Nothing in the data should be left out or altered when it is retyped.

++++++++++

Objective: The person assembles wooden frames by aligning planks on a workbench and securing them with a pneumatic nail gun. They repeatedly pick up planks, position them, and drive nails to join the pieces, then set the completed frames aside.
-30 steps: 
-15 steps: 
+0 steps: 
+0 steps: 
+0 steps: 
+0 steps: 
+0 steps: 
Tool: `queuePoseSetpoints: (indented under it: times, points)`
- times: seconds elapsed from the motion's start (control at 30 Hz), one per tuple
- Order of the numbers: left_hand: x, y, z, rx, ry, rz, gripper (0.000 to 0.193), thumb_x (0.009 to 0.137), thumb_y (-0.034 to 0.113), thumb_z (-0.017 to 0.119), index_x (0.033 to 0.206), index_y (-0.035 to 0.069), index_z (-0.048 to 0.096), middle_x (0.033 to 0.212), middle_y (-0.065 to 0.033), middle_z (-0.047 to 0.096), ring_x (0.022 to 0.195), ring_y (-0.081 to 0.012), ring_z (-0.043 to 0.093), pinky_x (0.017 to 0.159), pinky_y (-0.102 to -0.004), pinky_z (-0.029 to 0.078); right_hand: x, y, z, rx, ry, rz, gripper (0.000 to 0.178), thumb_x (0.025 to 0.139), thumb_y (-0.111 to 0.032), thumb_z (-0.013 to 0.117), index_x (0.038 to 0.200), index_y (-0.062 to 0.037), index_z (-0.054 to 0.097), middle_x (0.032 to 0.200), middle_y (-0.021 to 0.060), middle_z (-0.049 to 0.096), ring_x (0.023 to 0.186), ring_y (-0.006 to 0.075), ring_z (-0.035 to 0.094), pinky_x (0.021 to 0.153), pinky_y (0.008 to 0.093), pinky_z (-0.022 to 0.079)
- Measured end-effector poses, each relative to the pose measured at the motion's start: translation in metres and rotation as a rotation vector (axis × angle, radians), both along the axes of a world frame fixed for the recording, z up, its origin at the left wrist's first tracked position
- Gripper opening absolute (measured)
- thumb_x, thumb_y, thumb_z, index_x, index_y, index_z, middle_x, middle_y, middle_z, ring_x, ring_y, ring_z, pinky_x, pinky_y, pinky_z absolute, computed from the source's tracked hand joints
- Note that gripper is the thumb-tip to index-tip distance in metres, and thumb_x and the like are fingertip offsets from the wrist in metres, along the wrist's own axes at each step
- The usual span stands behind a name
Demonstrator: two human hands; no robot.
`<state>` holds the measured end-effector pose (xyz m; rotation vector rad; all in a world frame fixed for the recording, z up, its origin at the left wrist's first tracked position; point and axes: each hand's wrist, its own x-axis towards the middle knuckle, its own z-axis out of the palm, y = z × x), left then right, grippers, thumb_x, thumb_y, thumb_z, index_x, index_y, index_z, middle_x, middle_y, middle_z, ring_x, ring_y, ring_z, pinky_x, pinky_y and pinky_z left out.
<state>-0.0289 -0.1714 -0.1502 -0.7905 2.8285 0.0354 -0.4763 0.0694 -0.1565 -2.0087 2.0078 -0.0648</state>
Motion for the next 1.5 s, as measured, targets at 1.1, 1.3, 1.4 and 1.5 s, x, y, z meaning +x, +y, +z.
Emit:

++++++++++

Reply ->
Objective: The person assembles wooden frames by aligning planks on a workbench and securing them with a pneumatic nail gun. They repeatedly pick up planks, position them, and drive nails to join the pieces, then set the completed frames aside.
-30 steps: 
-15 steps: 
+0 steps: 
+0 steps: 
+0 steps: 
+0 steps: 
+0 steps: 
Tool: `queuePoseSetpoints: (indented under it: times, points)`
- times: seconds elapsed from the motion's start (control at 30 Hz), one per tuple
- Order of the numbers: left_hand: x, y, z, rx, ry, rz, gripper (0.000 to 0.193), thumb_x (0.009 to 0.137), thumb_y (-0.034 to 0.113), thumb_z (-0.017 to 0.119), index_x (0.033 to 0.206), index_y (-0.035 to 0.069), index_z (-0.048 to 0.096), middle_x (0.033 to 0.212), middle_y (-0.065 to 0.033), middle_z (-0.047 to 0.096), ring_x (0.022 to 0.195), ring_y (-0.081 to 0.012), ring_z (-0.043 to 0.093), pinky_x (0.017 to 0.159), pinky_y (-0.102 to -0.004), pinky_z (-0.029 to 0.078); right_hand: x, y, z, rx, ry, rz, gripper (0.000 to 0.178), thumb_x (0.025 to 0.139), thumb_y (-0.111 to 0.032), thumb_z (-0.013 to 0.117), index_x (0.038 to 0.200), index_y (-0.062 to 0.037), index_z (-0.054 to 0.097), middle_x (0.032 to 0.200), middle_y (-0.021 to 0.060), middle_z (-0.049 to 0.096), ring_x (0.023 to 0.186), ring_y (-0.006 to 0.075), ring_z (-0.035 to 0.094), pinky_x (0.021 to 0.153), pinky_y (0.008 to 0.093), pinky_z (-0.022 to 0.079)
- Measured end-effector poses, each relative to the pose measured at the motion's start: translation in metres and rotation as a rotation vector (axis × angle, radians), both along the axes of a world frame fixed for the recording, z up, its origin at the left wrist's first tracked position
- Gripper opening absolute (measured)
- thumb_x, thumb_y, thumb_z, index_x, index_y, index_z, middle_x, middle_y, middle_z, ring_x, ring_y, ring_z, pinky_x, pinky_y, pinky_z absolute, computed from the source's tracked hand joints
- Note that gripper is the thumb-tip to index-tip distance in metres, and thumb_x and the like are fingertip offsets from the wrist in metres, along the wrist's own axes at each step
- The usual span stands behind a name
Demonstrator: two human hands; no robot.
`<state>` holds the measured end-effector pose (xyz m; rotation vector rad; all in a world frame fixed for the recording, z up, its origin at the left wrist's first tracked position; point and axes: each hand's wrist, its own x-axis towards the middle knuckle, its own z-axis out of the palm, y = z × x), left then right, grippers, thumb_x, thumb_y, thumb_z, index_x, index_y, index_z, middle_x, middle_y, middle_z, ring_x, ring_y, ring_z, pinky_x, pinky_y and pinky_z left out.
<state>-0.0289 -0.1714 -0.1502 -0.7905 2.8285 0.0354 -0.4763 0.0694 -0.1565 -2.0087 2.0078 -0.0648</state>
Motion for the next 1.5 s, as measured, targets at 1.1, 1.3, 1.4 and 1.5 s, x, y, z meaning +x, +y, +z.
Emit:

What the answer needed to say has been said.